Ein Mieter störte sich an seinen neuen Obermietern, die nach einem Dachgeschossumbau über ihm eingezogen waren. Laufgeräusche, das Schließen von Türen, Fernseh- und Radiogeräusche, das abendliche Herumlaufen mit Straßenschuhen, Gästebesuche, Geschirrgeklapper - all das störte den Mieter.

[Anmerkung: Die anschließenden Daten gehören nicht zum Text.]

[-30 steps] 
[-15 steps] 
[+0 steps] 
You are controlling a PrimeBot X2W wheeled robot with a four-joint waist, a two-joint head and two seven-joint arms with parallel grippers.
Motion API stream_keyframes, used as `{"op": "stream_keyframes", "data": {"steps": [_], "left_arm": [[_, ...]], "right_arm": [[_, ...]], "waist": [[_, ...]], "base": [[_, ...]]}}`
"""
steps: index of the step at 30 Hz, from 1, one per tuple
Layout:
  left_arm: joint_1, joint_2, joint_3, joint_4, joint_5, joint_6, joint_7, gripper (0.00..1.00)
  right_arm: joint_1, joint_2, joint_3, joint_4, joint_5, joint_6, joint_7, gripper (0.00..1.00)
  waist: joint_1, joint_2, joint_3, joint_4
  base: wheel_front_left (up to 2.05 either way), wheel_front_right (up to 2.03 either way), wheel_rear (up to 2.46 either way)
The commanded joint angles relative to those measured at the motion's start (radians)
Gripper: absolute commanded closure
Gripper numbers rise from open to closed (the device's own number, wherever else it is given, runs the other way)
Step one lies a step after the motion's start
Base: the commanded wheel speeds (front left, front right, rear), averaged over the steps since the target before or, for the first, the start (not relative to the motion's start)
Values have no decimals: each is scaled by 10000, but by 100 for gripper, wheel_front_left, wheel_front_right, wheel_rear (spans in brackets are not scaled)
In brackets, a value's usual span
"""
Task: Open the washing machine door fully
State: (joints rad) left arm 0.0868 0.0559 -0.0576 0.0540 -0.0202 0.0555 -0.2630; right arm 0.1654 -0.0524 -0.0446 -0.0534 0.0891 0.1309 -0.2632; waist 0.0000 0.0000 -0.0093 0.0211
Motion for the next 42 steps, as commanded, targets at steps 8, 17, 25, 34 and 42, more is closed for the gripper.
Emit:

Der Mieter durfte dennoch nicht die Miete mindern. Das hatte 2 Gründe:
1. Darauf, dass der Vermieter ein Dachgeschoss nicht ausbaut und ihm deswegen Lärm von oben erspart bleibt, hat der Mieter keinen Anspruch (BGH, Urteil v. 6.10.2004 - VIII ZR 355/03, GE 2004, S. 1567).
2. Der Vermieter muss nur die Bauvorschriften zur Zeit der Erbauung des Gebäudes einhalten. Da das Gebäude schon über 30 Jahre alt ist, kann der Mieter nicht einen Trittschallschutz entsprechend den heutigen Vorschriften fordern (AG München, Urteil v. 29.1.2004 - 453 C 24 551/03, NZM 2004, S. 499).